Last year, Barcelona received roughly 7.5 million international visitors, more than four times the city’s population. The number of tourist rooms available in Barcelona has roughly doubled to some 70,000 over the past 12 years. Plus a growing number of unlicensed rooms, including many private apartments rented out by their owners through ‘Sharing’ websites such as AirBNB
The city also receives millions more of cruise passengers who don’t pay for accommodation and spend little in the city.
This is a picture that is being replicated all over the world in top level ‘Must See’ destinations such as Florence and Venice, Rome and Paris, New York, the Caribbean islands, Amsterdam and many more.
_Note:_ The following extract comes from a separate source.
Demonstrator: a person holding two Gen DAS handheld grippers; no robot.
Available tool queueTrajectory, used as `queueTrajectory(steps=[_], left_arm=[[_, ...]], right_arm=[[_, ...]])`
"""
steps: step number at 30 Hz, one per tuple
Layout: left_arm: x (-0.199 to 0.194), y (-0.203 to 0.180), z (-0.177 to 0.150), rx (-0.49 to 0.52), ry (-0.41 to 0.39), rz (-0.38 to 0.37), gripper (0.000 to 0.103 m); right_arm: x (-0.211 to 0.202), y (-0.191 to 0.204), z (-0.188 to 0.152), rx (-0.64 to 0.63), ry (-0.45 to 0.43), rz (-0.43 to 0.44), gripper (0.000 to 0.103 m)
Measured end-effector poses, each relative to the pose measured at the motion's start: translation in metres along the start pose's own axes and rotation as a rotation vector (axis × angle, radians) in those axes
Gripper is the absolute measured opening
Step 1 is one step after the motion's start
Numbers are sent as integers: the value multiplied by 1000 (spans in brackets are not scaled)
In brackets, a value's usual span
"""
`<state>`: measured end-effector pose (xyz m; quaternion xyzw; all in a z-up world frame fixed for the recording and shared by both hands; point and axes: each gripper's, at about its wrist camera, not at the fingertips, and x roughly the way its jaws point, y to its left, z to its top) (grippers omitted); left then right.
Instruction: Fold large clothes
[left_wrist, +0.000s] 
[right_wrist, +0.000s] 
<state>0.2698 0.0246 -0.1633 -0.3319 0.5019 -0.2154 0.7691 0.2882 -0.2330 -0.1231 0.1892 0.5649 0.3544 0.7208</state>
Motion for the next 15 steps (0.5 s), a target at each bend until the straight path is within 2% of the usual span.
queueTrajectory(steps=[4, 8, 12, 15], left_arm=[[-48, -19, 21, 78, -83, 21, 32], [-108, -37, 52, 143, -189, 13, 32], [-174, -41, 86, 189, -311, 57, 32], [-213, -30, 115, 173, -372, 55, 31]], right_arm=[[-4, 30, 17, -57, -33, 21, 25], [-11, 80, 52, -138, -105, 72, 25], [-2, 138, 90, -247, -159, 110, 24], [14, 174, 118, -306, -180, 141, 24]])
And, without firm action from destinations it is going to get much, much worse for destination communities powerless to act against massive global travel interests.
Why? Because in the next 15 years or so tourism arrivals are set to double from relatively new source markets who all want to see the world’s wonders on the cheap.
This growth is fuelled by the rise of OTAs whose shareholders are making a massive killing without any commitment to destination consequences – Tripadvisor is now worth over $12bn, Expedia $14bn, AirBNB $25bn (which makes you wonder who gets the lion’s share of the "Sharing Economy") and Priceline (which owns Booking.com among other algorithms) a massive $60bn. Set this against the $9bn value of the world’s biggest hotelier IHG who actually work in destinations, and you wonder what hot air is worth.
And top destinations get short shrift from the burgeoning cruise market whose customers hunt in packs and don’t even pay for hotel accommodation.
Venice is troubled enough now, but imagine what this fragile world heritage site will look like, and how its diminishing numbers of residents will survive, when the enormous number of megacruise vessels on order start creating effluent waves in its canals. Just one organization – Carnival – has 4 new ships shortly to be delivered with 6,600 berths each. There are 45 vessels currently on order to satisfy a much bigger market for all-inclusive holidays.
For any politician in a top destination there is no alternative to action. Soon they will have to show how tourism can practically benefit their destinations economically, culturally, socially and environmentally.